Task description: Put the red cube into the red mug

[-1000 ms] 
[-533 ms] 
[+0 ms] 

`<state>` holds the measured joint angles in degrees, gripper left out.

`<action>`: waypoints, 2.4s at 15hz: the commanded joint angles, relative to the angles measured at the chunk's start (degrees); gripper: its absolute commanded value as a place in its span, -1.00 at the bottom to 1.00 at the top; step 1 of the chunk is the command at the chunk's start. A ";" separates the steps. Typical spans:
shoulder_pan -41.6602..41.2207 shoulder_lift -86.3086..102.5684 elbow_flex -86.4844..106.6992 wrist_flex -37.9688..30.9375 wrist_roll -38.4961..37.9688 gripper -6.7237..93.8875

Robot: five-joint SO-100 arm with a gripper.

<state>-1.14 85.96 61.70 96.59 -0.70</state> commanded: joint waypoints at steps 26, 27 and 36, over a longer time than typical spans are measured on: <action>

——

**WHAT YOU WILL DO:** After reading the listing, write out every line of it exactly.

**YOUR RESPONSE:**
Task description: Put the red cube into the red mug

[-1000 ms] 
[-533 ms] 
[+0 ms] 

`<state>` holds the measured joint angles in degrees, gripper left out.

`<action>`: waypoints, 2.4s at 15hz: the commanded joint angles, relative to the angles measured at the chunk's start (degrees); gripper: its absolute commanded value as a place in its span, -1.00 at the bottom to 1.00 at the top; step 1 of the chunk is the command at the chunk's start. A ";" separates the steps. Typical spans:
shoulder_pan -41.6602..41.2207 shoulder_lift -86.3086..102.5684 elbow_flex -86.4844..106.6992 wrist_flex -37.9688..30.9375 wrist_roll -38.4961..37.9688 gripper -6.7237..93.8875

Robot: five-joint SO-100 arm with a gripper.

<state>-1.14 85.96 61.70 96.59 -0.70</state> commanded: joint waypoints at steps 26, 27 and 36, over a longer time than typical spans are measured on: <action>

Output is complete for this exercise.